Question 12: The $5^{th}, 8^{th}$ and ${11}^{th}$ term of a G.P. are $p, q$, and $s$ respectively, prove tht $q^2 = ps$.

Given $a_5 = ar^4 = p$     … … … … … i)

$a_8 = ar^7 = q$     … … … … … ii)

$a_{11} = ar^{10} = s$     … … … … … iii)

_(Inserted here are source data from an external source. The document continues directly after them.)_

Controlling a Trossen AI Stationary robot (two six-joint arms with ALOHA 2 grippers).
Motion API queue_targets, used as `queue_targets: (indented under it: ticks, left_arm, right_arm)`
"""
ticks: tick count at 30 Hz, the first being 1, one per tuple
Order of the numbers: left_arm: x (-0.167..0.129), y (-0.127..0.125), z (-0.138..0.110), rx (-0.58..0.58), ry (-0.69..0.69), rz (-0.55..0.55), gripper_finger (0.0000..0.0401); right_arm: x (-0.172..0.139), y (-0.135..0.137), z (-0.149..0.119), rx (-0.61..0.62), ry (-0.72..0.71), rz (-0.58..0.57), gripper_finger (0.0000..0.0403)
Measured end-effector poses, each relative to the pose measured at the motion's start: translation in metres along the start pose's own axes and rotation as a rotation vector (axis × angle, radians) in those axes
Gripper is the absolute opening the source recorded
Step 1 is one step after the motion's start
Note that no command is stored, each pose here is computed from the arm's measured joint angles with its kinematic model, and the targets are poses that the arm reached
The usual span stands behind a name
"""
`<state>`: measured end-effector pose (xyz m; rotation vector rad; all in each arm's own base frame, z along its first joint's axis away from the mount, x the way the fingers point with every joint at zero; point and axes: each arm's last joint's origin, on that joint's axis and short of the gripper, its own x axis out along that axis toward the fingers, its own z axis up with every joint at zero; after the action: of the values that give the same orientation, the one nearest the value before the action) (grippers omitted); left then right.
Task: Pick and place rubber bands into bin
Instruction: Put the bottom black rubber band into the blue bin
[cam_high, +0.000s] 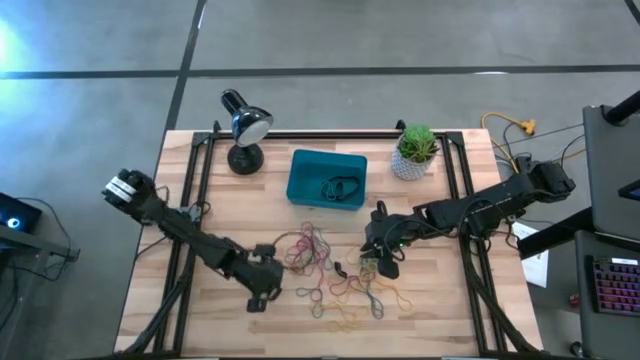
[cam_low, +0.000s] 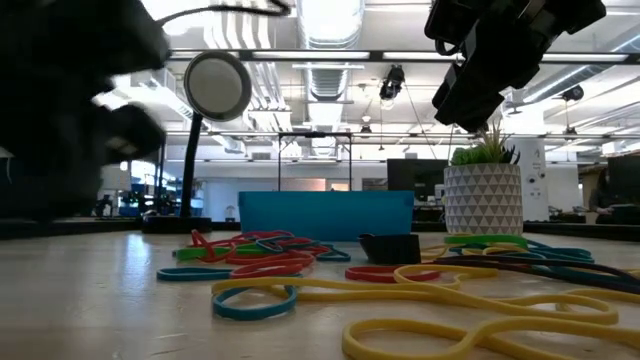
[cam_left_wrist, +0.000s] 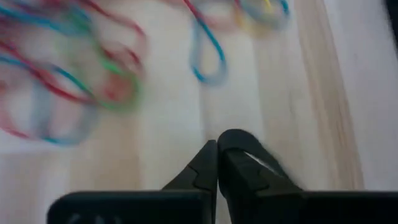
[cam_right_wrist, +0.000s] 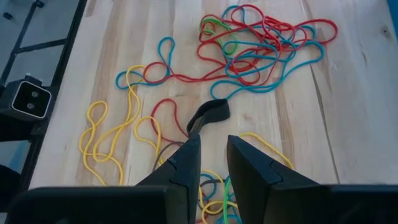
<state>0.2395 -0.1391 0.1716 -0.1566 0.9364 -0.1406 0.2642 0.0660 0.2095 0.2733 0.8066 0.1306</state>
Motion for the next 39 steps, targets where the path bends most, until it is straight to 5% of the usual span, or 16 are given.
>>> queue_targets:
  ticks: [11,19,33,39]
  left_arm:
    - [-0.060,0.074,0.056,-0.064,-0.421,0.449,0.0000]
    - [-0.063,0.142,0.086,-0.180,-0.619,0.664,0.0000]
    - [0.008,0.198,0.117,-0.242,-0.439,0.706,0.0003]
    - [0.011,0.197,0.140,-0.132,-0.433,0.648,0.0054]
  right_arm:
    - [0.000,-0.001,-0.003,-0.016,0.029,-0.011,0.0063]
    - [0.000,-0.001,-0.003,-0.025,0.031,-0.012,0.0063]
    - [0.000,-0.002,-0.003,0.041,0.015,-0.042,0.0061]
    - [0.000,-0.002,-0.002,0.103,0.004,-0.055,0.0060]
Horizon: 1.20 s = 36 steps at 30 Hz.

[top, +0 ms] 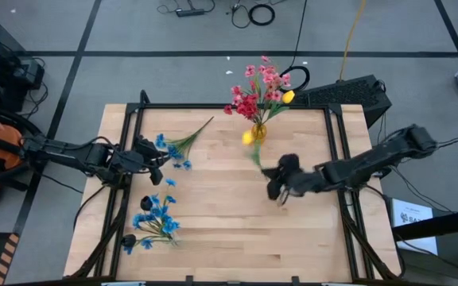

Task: Sort flowers into vase by color
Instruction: Put the yellow flower into the yellow vase

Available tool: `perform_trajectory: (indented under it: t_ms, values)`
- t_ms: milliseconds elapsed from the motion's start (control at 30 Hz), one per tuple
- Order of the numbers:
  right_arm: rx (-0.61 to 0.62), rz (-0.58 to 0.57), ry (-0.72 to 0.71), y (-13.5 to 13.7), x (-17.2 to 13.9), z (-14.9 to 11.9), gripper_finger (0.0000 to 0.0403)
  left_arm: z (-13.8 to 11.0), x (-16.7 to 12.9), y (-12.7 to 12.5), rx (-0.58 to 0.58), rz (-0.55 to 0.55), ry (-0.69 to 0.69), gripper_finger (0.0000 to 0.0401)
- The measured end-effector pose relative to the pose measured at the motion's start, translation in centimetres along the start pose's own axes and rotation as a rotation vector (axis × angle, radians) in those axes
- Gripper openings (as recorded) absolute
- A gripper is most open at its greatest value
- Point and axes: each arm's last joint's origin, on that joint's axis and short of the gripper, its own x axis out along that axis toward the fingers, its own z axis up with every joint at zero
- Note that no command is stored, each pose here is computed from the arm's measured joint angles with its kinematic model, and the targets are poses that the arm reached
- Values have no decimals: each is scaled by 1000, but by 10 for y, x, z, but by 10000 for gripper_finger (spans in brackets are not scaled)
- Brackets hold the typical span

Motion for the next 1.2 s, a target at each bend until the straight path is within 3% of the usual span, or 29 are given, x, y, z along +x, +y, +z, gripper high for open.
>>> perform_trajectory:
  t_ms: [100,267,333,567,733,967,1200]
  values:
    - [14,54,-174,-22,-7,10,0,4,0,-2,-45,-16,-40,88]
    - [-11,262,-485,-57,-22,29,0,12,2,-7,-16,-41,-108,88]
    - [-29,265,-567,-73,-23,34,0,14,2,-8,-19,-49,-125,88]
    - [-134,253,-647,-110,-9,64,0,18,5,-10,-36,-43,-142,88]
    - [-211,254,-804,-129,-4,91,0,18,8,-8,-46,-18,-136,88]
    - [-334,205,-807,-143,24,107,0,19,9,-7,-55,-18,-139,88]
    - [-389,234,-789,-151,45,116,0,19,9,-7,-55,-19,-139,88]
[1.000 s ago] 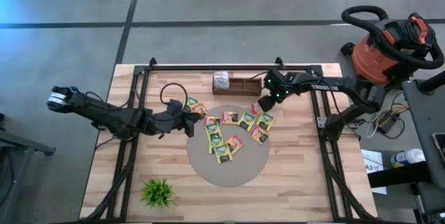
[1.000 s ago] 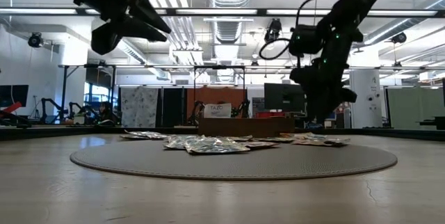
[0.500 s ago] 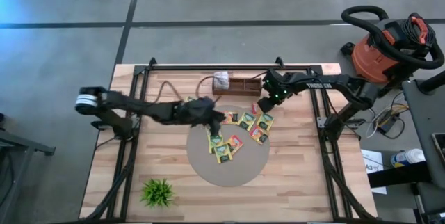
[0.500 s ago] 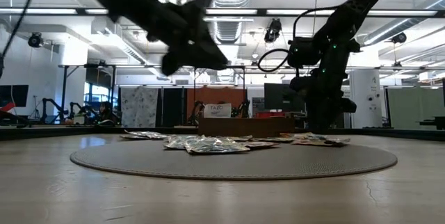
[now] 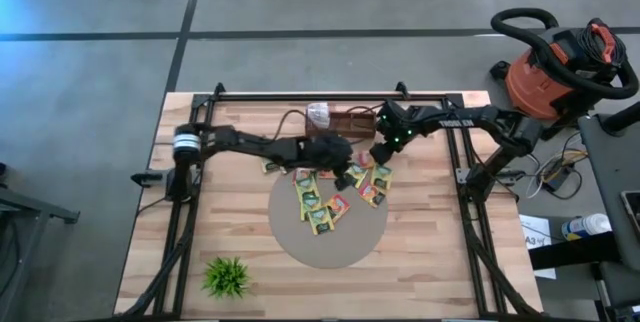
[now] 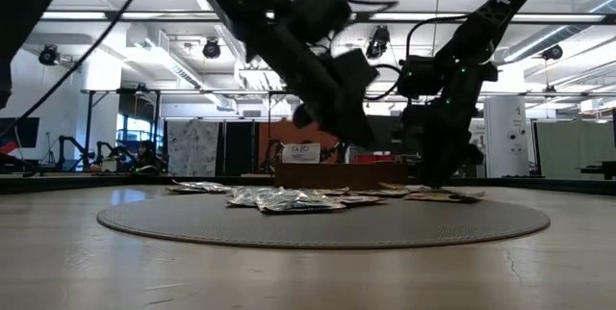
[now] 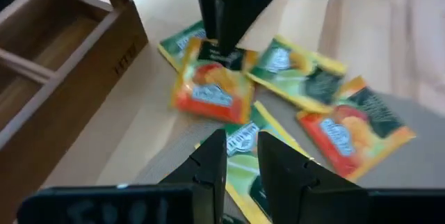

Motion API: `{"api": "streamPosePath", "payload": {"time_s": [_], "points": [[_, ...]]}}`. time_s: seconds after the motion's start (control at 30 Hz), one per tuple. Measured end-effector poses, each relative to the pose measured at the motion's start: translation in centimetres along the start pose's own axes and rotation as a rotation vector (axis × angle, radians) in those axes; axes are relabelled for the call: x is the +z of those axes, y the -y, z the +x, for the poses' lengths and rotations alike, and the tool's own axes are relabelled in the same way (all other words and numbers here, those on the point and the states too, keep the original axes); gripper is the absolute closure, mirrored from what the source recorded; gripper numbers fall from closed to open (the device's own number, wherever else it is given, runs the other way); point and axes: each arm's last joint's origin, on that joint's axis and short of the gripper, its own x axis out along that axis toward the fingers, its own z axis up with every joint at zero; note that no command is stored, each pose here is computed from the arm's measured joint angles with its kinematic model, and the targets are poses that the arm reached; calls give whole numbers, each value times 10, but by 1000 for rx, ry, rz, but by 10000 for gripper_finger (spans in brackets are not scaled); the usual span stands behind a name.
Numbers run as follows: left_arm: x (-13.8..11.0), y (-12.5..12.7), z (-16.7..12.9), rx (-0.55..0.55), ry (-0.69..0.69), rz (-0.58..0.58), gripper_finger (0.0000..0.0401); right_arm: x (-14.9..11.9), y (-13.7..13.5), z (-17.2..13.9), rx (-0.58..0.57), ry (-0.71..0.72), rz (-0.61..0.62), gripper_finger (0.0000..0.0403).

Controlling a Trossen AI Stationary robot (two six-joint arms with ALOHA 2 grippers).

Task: Pick & Place Tea
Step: Put the orange tea bag into the middle section of the wooden organizer

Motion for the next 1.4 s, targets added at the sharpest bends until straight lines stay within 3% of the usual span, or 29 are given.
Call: {"api": "streamPosePath", "payload": {"time_s": [0.3,0.63,0.9,1.1,1.4], "points": [[0,2,32,-55,-63,42,323,1,-2,0,69,-2,-33,271],[-9,1,41,-66,-99,27,323,4,-5,0,139,16,-49,275],[-7,0,37,-63,-104,19,323,1,-3,-2,77,10,-45,274],[8,2,31,-77,-12,32,323,0,-3,-2,74,6,10,268],[-14,-12,58,-72,-60,50,323,-3,-1,0,70,-7,51,269]]}}
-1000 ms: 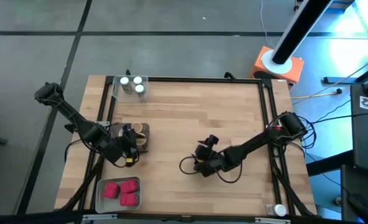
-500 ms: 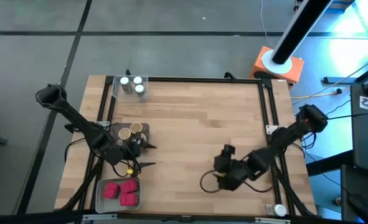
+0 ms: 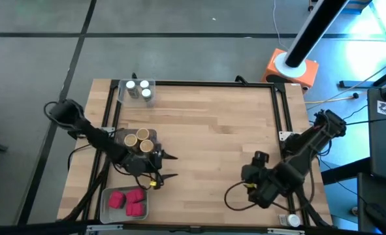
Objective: Sort spices by type
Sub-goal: Put the white spice bottle into the transparent bin
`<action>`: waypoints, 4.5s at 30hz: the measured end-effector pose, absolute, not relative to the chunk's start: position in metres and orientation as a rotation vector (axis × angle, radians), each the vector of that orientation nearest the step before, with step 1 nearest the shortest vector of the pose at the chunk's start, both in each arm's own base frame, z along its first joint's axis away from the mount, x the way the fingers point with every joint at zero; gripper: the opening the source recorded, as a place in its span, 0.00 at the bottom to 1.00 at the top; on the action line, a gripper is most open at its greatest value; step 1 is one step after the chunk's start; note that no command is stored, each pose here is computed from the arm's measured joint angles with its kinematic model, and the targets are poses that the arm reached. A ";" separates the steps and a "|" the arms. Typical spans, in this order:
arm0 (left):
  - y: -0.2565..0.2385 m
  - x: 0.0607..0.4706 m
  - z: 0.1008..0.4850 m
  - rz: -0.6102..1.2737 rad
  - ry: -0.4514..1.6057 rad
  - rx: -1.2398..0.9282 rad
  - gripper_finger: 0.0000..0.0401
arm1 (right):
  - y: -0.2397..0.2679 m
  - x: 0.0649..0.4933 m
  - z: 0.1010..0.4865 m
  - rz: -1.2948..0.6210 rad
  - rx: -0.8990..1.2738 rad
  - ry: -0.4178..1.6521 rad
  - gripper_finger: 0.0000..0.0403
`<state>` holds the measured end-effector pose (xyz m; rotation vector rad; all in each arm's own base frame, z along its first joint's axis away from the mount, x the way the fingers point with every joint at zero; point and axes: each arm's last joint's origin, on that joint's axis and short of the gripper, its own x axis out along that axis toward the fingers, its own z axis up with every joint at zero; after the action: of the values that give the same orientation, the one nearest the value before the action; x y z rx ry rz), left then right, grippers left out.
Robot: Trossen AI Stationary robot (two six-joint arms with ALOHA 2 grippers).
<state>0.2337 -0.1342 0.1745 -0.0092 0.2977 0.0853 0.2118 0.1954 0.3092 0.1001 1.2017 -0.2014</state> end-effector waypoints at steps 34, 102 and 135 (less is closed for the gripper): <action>-0.139 0.307 0.184 0.158 0.059 -0.113 0.76 | 0.294 0.102 0.275 -0.072 0.233 1.732 0.83; -0.140 0.288 0.184 0.161 0.282 -0.026 0.76 | 0.095 0.292 0.257 -0.217 -0.403 1.609 0.51; -0.114 0.279 0.175 0.268 0.484 0.041 0.76 | -0.072 0.347 0.230 -0.156 0.106 1.434 0.51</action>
<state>0.2786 -0.1144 0.1751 0.0410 0.4836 0.2676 0.3474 -0.0724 0.2295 0.1064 1.4343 -0.1561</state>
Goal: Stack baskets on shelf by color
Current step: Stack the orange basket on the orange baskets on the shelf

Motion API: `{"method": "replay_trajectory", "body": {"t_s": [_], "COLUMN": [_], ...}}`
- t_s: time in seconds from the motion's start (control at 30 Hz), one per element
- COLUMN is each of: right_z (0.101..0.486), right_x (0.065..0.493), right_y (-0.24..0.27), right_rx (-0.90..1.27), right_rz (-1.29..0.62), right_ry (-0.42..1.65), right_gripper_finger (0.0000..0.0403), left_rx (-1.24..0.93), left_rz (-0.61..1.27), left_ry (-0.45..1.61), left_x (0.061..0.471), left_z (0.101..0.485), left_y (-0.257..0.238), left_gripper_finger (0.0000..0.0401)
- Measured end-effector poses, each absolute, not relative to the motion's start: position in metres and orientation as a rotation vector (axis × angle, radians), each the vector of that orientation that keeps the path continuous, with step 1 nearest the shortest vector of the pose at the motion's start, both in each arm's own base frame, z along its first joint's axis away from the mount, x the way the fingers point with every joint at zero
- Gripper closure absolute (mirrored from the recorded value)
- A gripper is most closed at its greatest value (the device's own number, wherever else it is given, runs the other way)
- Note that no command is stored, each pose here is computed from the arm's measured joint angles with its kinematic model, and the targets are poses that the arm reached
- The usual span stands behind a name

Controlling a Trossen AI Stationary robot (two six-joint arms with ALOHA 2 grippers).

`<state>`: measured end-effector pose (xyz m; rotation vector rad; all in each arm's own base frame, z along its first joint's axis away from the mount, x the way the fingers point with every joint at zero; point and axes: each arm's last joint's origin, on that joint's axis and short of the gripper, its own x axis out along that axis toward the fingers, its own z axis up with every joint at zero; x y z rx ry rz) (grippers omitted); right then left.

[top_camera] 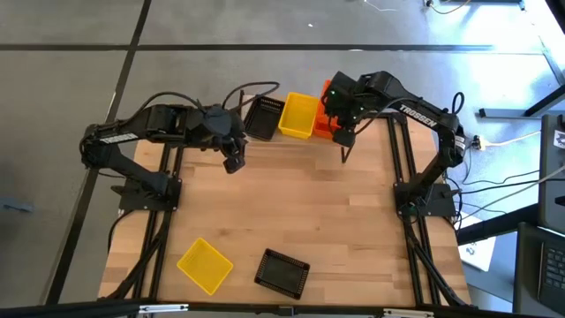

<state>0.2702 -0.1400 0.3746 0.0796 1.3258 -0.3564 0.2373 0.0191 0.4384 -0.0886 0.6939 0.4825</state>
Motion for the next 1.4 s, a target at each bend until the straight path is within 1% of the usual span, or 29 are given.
{"method": "replay_trajectory", "body": {"t_s": [0.23, 0.43, 1.23, 1.4], "right_z": [0.374, 0.374, 0.374, 0.374], "right_x": [0.268, 0.267, 0.274, 0.273], "right_y": [-0.14, -0.141, -0.124, -0.125], "right_rx": [0.088, 0.063, 0.074, 0.135], "right_rz": [-0.364, -0.437, -0.395, -0.348], "right_ry": [1.345, 1.364, 1.361, 1.35], "right_gripper_finger": [0.0403, 0.0403, 0.0402, 0.0385], "left_rx": [-0.089, -0.09, -0.115, -0.116], "left_rz": [0.482, 0.482, 0.488, 0.487], "left_ry": [0.692, 0.691, 0.682, 0.682], "left_x": [0.238, 0.238, 0.238, 0.238], "left_z": [0.439, 0.439, 0.439, 0.439], "left_y": [0.019, 0.019, 0.019, 0.019], "left_gripper_finger": [0.0326, 0.0326, 0.0326, 0.0326]}}
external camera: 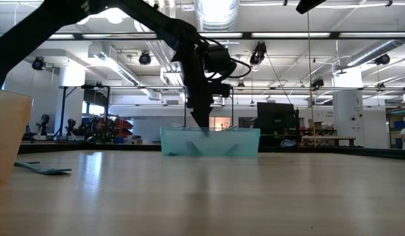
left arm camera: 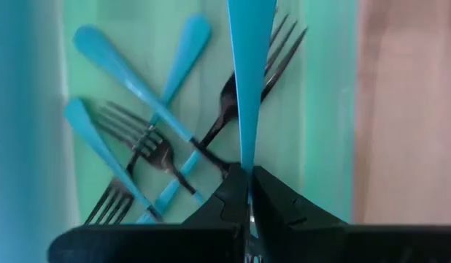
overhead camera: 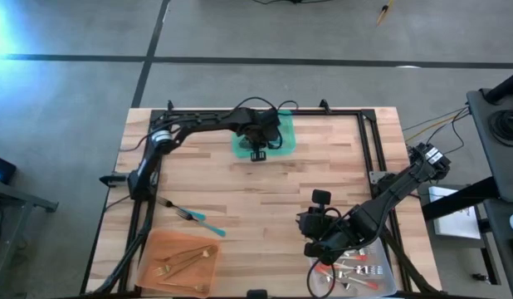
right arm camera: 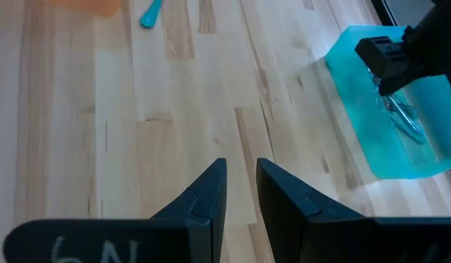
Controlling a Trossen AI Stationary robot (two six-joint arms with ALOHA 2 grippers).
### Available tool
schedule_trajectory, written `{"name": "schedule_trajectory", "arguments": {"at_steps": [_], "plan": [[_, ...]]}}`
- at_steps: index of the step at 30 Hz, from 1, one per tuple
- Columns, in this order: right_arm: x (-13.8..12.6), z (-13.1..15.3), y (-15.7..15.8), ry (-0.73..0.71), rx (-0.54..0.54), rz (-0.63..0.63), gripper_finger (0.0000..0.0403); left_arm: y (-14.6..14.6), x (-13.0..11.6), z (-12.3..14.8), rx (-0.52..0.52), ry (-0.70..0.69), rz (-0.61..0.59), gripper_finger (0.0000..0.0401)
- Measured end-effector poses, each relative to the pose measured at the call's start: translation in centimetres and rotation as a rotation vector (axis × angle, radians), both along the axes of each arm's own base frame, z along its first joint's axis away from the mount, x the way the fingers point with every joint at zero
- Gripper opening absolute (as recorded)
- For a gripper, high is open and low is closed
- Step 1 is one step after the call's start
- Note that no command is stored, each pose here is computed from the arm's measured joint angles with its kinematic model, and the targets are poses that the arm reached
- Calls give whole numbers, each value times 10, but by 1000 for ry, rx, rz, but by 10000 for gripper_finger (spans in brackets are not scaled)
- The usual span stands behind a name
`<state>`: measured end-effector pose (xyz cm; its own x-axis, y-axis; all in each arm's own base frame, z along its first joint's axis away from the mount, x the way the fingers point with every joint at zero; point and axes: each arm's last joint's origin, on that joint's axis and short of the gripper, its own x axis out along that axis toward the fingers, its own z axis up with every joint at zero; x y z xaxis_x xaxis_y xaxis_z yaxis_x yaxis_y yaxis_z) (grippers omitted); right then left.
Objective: Sort silverware by color (type)
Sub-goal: Put the blue fork into the blue bin
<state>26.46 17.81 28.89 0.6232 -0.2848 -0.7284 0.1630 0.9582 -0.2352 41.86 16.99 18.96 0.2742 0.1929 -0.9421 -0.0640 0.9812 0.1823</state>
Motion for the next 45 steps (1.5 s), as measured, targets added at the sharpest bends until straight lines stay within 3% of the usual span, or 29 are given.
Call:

Therefore $ps = (ar^4) \cdot ( ar^{10} ) = ( ar^7)^{2} = q^2$. Hence proved.

$\\$

Question 13: The $4^{th}$ term of a G.P. is square of its $2^{nd}$ term and the first term is $-3$. Find its $7^{th}$ term.

Given $a_4 = (a_2)^2$   and $a = -3$

$\Rightarrow ar^3 = ( ar)^2$

$\Rightarrow ar^3 = a^2 r^2$

$\Rightarrow r = a$

$\therefore a_7 = ar^6 = ( -3)( -3)^6 = (-3)^7 = - 2187$

$\\$

Question 14: In a G.P. the $3^{rd}$ term is $24$ and the $6^{th}$ term is $192$. Find the ${10}^{th}$ term.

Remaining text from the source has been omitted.